The sun sets over spires of steel and monuments of old concrete. Long shadows stretch across the city, before darkness swallows all.

In a moment, an infant’s eyes close, and softly she sleeps through the night.

Many other children’s’ eyes burst open as the light fades, and cry out for their tired and trying parents in fear and surprise.

A printing press works tirelessly, printing the final edition of an old, beloved newspaper. Later, it prints the many papers that drove the first out of business.

A sudden wind startles a black cat; it skitters from its rooftop home and leaps away. Misjudging the distance to the neighbouring building, it plummets to the ground, yowling as it falls. It hisses as it lands, then scampers away into the night.

A man berates his wife for an act she isn’t sure she committed, and a crime he isn’t sure is illegal. The door slams loud in the quiet air as she leaves, suitcase rattling behind her.

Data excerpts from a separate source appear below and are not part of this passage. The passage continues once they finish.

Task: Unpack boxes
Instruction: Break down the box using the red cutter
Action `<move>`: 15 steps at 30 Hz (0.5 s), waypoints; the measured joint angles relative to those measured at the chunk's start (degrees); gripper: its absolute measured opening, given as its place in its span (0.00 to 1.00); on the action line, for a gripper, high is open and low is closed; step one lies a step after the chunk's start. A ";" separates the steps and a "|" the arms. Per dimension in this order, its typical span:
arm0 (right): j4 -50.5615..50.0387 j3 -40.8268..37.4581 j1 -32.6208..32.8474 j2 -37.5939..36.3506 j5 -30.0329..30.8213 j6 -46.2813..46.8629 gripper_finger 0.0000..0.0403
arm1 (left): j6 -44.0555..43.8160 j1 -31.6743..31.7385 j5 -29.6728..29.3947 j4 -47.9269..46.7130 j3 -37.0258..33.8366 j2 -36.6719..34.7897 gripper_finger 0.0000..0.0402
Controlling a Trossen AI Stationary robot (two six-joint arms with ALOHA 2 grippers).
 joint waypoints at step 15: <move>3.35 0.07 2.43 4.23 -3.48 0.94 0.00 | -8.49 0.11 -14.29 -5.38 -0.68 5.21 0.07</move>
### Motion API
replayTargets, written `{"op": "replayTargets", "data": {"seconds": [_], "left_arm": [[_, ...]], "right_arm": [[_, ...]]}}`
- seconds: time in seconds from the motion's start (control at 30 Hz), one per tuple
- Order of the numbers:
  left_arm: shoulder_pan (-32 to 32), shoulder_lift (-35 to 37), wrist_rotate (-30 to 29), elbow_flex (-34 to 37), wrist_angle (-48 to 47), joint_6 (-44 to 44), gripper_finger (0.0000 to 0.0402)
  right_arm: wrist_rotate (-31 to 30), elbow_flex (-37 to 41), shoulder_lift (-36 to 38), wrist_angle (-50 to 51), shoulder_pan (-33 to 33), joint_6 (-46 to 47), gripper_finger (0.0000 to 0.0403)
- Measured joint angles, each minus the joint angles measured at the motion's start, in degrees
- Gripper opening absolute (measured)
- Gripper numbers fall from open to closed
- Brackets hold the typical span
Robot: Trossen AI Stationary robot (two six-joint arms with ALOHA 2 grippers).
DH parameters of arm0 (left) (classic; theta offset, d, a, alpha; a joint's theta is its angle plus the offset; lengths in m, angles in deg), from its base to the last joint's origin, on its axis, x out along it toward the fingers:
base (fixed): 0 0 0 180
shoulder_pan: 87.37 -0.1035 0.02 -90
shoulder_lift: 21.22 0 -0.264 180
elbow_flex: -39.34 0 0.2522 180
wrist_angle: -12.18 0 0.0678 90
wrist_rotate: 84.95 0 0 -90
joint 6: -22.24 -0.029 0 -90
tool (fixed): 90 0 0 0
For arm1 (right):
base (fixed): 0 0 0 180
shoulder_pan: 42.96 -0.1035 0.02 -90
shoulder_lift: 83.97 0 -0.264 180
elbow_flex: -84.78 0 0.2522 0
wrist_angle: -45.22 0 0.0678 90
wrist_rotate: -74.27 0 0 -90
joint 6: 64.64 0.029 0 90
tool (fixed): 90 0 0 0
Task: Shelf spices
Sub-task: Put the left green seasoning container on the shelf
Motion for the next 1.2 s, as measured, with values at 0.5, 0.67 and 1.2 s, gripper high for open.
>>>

A child of eighteen gets down to one knee and proposes to the woman his parents hate. She screams out yes. This is the last night either of them will know the other’s touch.

An angry gale builds in the South and whistles between the towering blocks of stone and glass; an old advertisement for a long ended event is sent tumbling down an empty road.

Yellow lights shine from but a single window of an office block; a young woman works desperately to finish a pivotal proposal. The contract was abandoned weeks ago; she is yet to be informed.

A fight breaks out between two brothers as arbitrary trivia is called into question. A table is upturned, an embrace occurs, and new beers are cracked open.

The cold air freezes a set of exposed pipes solid; the old woman on the third floor sighs as her bath is disturbed.

Hundreds find passion in the arms of lovers, be they partners, friends, or newly met strangers. Twenty-three conceptions follow. Of them, fifteen will be born, and only four are wanted. One will not be a burden upon its parents.

The life of an ancient man silently ends; his sleeping breaths catch, then stop. He will not be discovered until his rent is late, three weeks from this night.

Across a table six aging millionaires make a deal. Its implications will be felt for generations, but these have not been considered.

A gathering of the young and hopeful in a rarely used park is disrupted by a police car pulling up nearby. The officers find no youths; but twenty abandoned bottles, a handbag full of transient things, and a magazine none above the age of seventeen can comprehend. The media will only focus on the knife; the knife that never existed, yet could have been used in some fatal drunken brawl.

The sun makes its gentle ascent into the heavens as a new day begins. Light pierces the windows of the slumberous. The city wakes, and its residents soon follow. Few are aware of the night’s events, as the dreams fade and the real world comes into focus.